She tried to justify what had happened; to explain it to herself. He was right. It had not been working. There had been too much conflict, too much competition between them. And all the sacrifices had been hers: her time, her concentration, her money and her commitment.

Well, now it was over. All her time, her concentration, her commitment could be focussed on one thing. One man. Byron. She stood, spreading honey on a slice of bread, watching the wholemeal crumbs disintegrate. Frowning, she tried to stick the crumbs back together. She couldn’t stay in London, that was obvious. Her money – the money she had leant him – had been her sole source of income. She had spent a morning scouring her bank statement and building society book, calculator in hand, trying to see how far she could make the last few hundred pounds stretch. Thank God she had had the sense to stick some of it into a tax fund which, even for Jon, she had not touched. Without that she would be in trouble indeed. It was all her fault. She was a sucker, a classic, besotted mug. She had no one to blame but herself. And Jon. She had tried calling him names. It helped, but always she came back to the empty space in her life and the fact that she missed him.

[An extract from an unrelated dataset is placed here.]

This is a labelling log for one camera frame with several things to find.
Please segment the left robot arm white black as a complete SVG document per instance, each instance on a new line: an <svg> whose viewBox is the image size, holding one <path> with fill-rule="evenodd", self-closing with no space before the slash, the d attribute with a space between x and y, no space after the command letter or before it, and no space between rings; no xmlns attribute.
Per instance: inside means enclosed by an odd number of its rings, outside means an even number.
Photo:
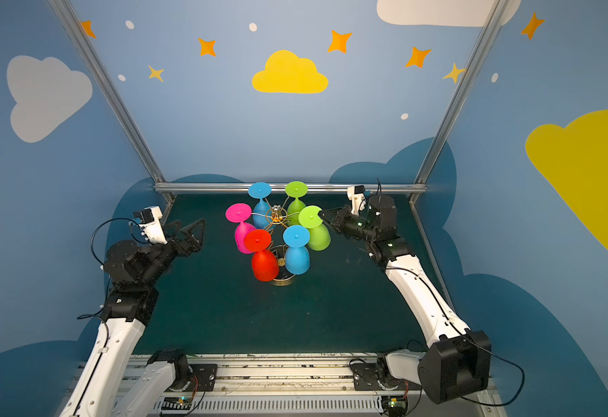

But life had to go on, which was why, two days later, she found herself at Broadcasting House, where her old friend, Bill Norcross, ran one of the production departments.

‘So, is what I hear on the grapevine true? You and Jon are a couple no more. The beautiful Kate Kennedy has turned at bay and bitten the hand that fed her.’

Bill leaned back in his chair and waved Kate into its twin, angled on the far side of his desk.

Swallowing a retort Kate sat down, aware of his eyes sliding automatically from the top of her black leather boots to the line of her hem. Secure in the knowledge that her thighs were thickly and unglamorously shrouded in black woollen tights she crossed her legs, deliberately provocative. ‘He never fed me Bill. I paid my share,’ she said calmly.